DIRECTIONS FOR THIS TASK: When the string "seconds" occurs in a line of the records, show that line.

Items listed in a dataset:
---

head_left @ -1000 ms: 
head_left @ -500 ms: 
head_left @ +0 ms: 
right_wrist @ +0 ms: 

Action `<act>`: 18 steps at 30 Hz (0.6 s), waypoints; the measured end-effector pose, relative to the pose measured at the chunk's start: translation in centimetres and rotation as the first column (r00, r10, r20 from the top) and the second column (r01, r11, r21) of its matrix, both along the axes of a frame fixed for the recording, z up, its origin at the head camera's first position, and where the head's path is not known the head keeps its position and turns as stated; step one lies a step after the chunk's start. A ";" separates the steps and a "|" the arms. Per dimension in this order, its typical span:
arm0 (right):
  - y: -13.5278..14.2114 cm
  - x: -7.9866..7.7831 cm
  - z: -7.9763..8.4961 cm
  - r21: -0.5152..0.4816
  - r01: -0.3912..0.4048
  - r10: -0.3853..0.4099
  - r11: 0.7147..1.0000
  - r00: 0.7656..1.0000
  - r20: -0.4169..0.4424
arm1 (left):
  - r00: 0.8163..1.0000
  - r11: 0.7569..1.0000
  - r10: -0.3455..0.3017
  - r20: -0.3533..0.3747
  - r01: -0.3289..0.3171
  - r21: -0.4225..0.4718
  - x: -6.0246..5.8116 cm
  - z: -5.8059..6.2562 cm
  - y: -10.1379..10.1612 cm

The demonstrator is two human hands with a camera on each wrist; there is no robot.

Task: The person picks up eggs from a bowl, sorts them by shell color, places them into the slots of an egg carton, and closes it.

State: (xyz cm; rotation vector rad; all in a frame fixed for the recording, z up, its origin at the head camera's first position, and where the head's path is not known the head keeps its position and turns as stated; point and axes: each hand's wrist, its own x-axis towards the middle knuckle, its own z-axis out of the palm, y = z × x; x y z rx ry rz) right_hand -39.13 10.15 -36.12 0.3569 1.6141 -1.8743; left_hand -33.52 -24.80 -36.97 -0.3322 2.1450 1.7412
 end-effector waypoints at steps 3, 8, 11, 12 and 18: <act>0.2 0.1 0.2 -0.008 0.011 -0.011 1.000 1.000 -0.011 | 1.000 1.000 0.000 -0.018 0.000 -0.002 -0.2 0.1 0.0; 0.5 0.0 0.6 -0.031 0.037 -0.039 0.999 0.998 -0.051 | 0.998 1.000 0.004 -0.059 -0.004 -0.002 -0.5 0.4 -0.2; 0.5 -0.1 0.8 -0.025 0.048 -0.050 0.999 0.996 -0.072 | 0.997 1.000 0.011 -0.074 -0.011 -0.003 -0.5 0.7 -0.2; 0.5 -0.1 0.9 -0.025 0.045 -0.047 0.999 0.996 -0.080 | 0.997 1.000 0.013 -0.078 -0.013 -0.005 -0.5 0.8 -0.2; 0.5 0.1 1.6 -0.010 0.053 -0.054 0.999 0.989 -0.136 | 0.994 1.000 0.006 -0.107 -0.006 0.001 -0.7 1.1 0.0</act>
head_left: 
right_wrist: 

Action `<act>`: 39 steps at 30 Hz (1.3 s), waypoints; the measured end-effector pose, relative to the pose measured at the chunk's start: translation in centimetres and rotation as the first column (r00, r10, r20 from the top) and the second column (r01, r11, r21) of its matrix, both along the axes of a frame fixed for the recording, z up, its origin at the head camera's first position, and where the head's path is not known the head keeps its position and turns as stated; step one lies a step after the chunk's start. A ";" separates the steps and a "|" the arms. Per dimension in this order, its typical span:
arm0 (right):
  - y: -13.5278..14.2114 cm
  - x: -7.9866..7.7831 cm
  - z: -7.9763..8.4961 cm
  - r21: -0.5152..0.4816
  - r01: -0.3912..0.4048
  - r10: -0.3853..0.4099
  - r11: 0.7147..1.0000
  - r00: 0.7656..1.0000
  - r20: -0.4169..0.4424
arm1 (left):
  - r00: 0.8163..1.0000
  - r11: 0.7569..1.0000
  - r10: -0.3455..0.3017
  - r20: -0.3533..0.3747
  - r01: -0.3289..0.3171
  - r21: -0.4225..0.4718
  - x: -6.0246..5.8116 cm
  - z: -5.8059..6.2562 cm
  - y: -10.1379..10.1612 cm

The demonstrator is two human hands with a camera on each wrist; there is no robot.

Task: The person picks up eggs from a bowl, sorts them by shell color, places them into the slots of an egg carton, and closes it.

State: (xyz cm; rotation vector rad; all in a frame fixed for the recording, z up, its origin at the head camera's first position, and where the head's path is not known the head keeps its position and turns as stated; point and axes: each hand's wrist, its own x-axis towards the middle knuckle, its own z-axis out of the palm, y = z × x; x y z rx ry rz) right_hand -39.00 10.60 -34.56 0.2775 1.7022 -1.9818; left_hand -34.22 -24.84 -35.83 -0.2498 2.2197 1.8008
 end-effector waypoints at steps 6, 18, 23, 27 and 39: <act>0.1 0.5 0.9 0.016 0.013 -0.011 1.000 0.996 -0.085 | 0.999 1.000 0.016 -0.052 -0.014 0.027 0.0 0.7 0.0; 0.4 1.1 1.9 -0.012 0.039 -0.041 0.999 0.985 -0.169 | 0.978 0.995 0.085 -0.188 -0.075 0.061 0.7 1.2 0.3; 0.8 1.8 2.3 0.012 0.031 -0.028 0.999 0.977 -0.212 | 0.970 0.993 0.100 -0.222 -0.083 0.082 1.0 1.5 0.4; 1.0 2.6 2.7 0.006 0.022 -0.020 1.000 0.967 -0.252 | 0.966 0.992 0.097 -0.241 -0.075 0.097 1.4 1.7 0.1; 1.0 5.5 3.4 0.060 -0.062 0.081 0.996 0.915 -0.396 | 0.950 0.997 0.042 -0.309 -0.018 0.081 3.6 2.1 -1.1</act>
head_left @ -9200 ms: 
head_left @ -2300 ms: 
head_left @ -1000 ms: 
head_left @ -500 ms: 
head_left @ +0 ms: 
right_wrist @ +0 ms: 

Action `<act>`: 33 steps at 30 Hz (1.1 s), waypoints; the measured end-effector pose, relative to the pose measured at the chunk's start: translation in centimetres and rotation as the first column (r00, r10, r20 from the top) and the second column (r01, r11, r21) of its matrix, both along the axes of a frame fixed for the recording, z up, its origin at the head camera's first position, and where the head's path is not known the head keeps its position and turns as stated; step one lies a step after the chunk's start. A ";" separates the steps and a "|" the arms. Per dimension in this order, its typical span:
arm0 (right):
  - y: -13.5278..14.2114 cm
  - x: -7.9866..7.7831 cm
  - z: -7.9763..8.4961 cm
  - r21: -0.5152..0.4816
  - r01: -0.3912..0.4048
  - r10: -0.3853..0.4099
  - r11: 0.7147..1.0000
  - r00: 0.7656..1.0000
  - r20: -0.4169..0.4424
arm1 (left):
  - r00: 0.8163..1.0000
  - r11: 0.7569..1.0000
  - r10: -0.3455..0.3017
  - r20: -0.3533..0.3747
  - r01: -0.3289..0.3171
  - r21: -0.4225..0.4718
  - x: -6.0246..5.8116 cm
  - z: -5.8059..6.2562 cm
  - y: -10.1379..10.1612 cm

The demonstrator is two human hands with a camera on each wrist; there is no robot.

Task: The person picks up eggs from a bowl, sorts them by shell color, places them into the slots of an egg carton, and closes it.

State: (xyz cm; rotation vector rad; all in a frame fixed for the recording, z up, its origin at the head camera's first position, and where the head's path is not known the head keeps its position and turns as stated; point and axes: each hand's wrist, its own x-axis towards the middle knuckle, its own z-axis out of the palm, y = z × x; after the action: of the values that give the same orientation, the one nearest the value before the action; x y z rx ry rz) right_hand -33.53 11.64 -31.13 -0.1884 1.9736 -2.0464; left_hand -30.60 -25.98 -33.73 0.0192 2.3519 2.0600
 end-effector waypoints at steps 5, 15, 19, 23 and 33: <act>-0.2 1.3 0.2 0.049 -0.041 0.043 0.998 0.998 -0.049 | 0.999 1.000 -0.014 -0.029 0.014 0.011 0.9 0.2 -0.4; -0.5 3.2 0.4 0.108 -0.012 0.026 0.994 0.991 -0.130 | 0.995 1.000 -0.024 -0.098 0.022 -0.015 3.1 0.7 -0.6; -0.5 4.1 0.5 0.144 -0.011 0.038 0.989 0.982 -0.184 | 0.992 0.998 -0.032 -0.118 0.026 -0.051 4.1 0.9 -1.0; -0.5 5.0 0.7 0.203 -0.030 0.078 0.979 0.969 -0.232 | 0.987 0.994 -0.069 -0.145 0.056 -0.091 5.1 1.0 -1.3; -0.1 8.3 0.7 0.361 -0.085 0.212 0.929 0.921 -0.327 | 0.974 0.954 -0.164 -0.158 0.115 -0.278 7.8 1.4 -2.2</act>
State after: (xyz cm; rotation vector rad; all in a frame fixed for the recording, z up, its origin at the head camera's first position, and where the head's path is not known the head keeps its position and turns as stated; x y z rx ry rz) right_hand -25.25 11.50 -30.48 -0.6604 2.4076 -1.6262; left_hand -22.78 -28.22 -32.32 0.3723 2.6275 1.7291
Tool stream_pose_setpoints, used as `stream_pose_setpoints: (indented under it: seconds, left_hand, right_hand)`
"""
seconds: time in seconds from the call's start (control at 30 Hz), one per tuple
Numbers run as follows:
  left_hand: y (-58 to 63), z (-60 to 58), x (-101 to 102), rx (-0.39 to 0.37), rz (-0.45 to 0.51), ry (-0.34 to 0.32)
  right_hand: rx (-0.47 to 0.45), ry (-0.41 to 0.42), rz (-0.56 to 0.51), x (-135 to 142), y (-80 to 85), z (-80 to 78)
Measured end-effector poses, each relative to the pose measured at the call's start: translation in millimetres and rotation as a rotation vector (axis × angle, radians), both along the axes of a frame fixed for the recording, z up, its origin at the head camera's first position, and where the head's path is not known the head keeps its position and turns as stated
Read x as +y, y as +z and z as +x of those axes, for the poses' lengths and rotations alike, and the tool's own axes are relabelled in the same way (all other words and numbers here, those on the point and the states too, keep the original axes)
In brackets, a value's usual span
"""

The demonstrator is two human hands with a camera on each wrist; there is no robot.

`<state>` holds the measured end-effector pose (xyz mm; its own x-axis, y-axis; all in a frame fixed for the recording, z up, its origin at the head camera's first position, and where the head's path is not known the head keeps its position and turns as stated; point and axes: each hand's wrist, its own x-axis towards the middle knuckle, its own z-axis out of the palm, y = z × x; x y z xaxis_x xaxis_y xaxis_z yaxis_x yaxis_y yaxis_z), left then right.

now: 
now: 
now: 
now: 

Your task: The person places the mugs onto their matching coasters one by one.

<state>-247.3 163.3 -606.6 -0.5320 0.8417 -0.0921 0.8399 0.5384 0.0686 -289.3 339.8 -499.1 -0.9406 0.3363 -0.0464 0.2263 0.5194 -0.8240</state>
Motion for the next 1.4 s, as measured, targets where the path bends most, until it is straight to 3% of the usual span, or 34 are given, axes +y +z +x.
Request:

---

SOLUTION FOR THIS EXERCISE:
Tool stream_pose_setpoints, used as `stream_pose_setpoints: (indented under it: seconds, left_hand, right_hand)`
seconds: time in seconds from the call's start (control at 30 Hz), one per tuple

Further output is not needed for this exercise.